I attended Rippee’s memorial service a few weeks ago at Moose Lodge in Vacaville, where he played pool in better days. Privatte, raw with grief, spoke from a beige stage, mounted antlers adorning the wall above her. She described a little brother who loved to play pranks. Rippee was the kind of kid who, after meeting her fourth-grade teacher, Mr. Slacks, would say, “Mr. Slacks, every pair of pants he owned.” Pants” for years to come.
“I can still feel his tiny hand in mine,” she said. “A vivid reminder of a simpler time when we walked to the grocery store and home.”
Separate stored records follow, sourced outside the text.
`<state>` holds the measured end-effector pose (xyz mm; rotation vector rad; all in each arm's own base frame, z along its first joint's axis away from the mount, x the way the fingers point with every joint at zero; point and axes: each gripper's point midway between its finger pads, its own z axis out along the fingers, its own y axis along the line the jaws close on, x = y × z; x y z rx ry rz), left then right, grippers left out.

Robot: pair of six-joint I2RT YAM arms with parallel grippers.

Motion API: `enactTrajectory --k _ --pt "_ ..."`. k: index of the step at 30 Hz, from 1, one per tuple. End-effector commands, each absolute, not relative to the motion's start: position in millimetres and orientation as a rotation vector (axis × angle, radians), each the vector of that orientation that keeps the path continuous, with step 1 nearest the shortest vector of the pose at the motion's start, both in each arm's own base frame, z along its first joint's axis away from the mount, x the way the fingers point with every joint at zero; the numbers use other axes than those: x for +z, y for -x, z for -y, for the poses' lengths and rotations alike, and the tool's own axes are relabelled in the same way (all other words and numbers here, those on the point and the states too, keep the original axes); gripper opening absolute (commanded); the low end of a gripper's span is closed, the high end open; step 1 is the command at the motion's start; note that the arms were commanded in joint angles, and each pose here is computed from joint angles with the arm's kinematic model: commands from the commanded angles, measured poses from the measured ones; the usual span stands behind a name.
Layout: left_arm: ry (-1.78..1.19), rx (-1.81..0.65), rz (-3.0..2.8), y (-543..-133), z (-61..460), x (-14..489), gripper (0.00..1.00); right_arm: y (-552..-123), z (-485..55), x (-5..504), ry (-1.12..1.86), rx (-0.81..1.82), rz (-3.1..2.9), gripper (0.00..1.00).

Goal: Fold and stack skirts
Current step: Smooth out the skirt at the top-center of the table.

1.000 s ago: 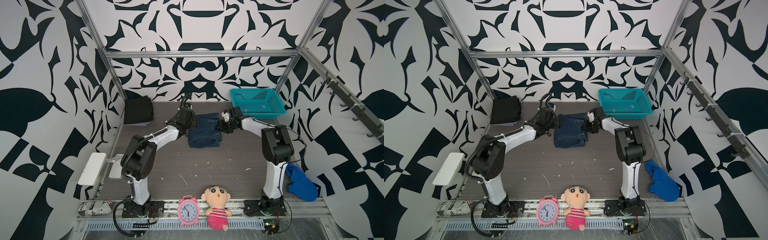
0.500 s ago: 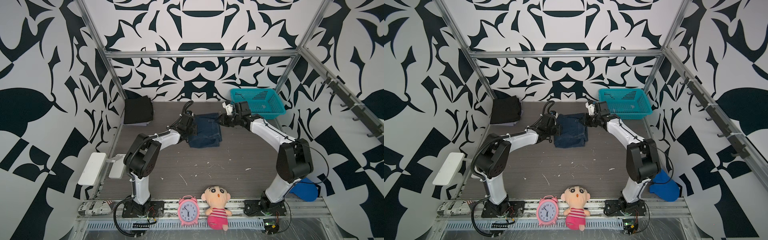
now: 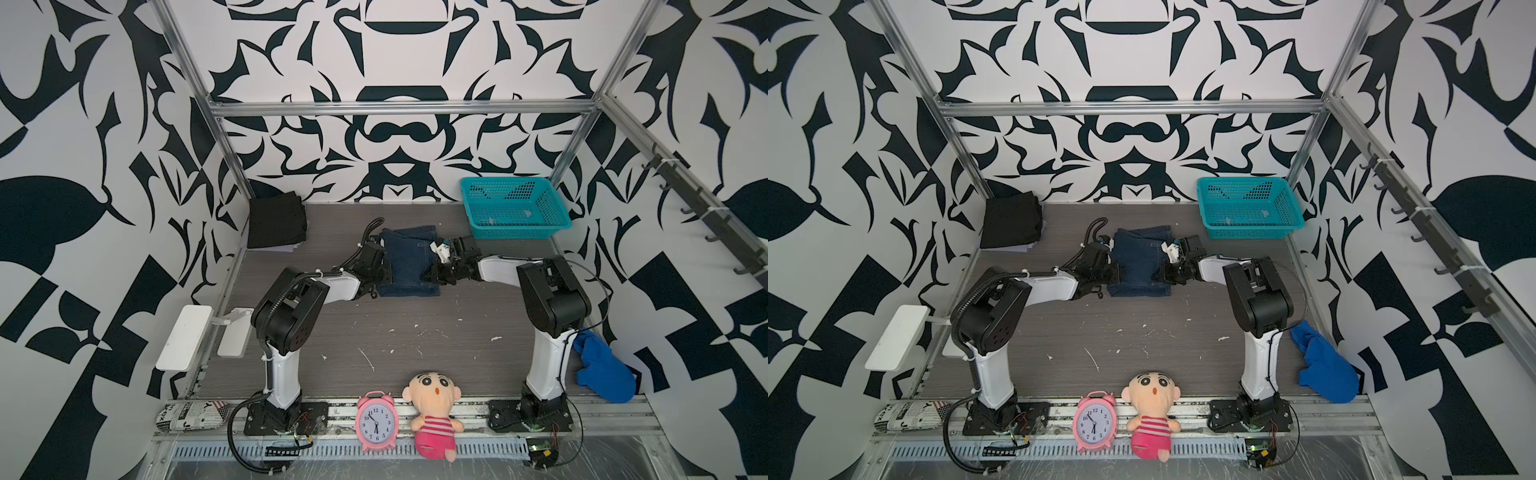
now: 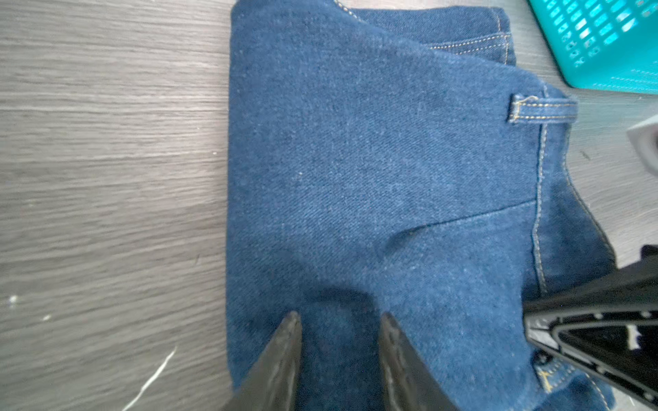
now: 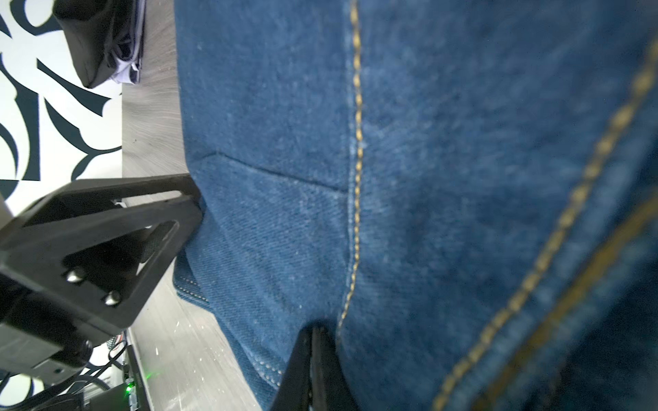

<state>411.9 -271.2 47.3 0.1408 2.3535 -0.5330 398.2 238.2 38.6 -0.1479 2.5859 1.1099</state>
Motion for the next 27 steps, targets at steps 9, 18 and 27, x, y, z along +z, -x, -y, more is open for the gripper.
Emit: enactTrajectory --k 9,18,27 --pt "0.091 -0.895 -2.344 -435.0 213.3 98.5 0.96 -402.9 -232.6 51.5 0.162 1.028 -2.579 0.1" --pt "-0.024 -0.918 -2.54 -442.2 254.5 42.8 0.99 -404.5 -236.7 52.1 0.151 1.056 -2.565 0.1" --pt "-0.02 -1.034 -2.589 -429.7 282.6 11.4 0.62 -410.7 -239.5 61.4 0.16 1.059 -2.539 0.1"
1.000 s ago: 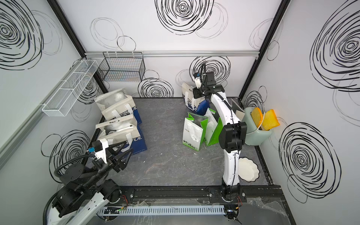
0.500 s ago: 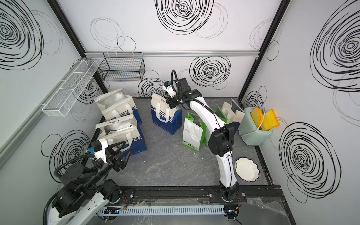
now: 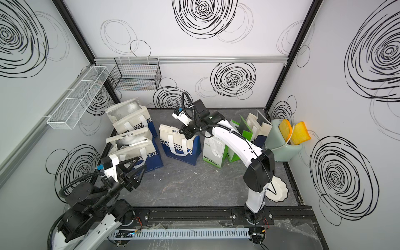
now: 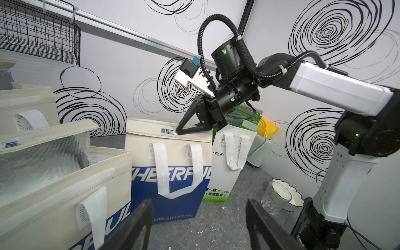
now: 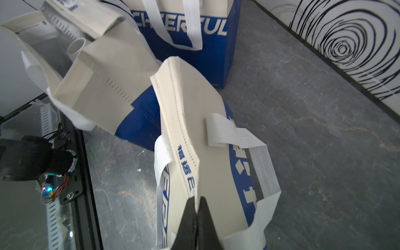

Mark Rippee lost both eyes at the age of 24 after a motorcycle accident that also caused a serious head injury.
(Renee C. Byer / Sacramento Bee)
State Senator Susan Talamantes Eggman (D-Stockton), a longtime advocate of families like the Rippees, also paid her respects. Eggman’s aunt had bipolar disorder, so she understands the complexity.
“People with untreated mental health issues aren’t the only ones who suffer,” Eggman said. “It’s the families who feel so helpless who have asked for help over and over again. And with all the compassion we think we have, we turned a blind eye and said, ‘No, people have rights.’”
CARE Court will run in seven counties through the fall if the lawsuit is unsuccessful in stopping them. A few months later, Los Angeles will participate as by far the largest and most important county.
It is a program that requires scrutiny and transparency. We should all be careful that it is not misused or misused, as it is the most serious governmental intervention to curtail a person’s freedom.
But James Mark Rippee died with his rights intact and the failure of our all-or-nothing mentality.
It wasn’t polite and it wasn’t right.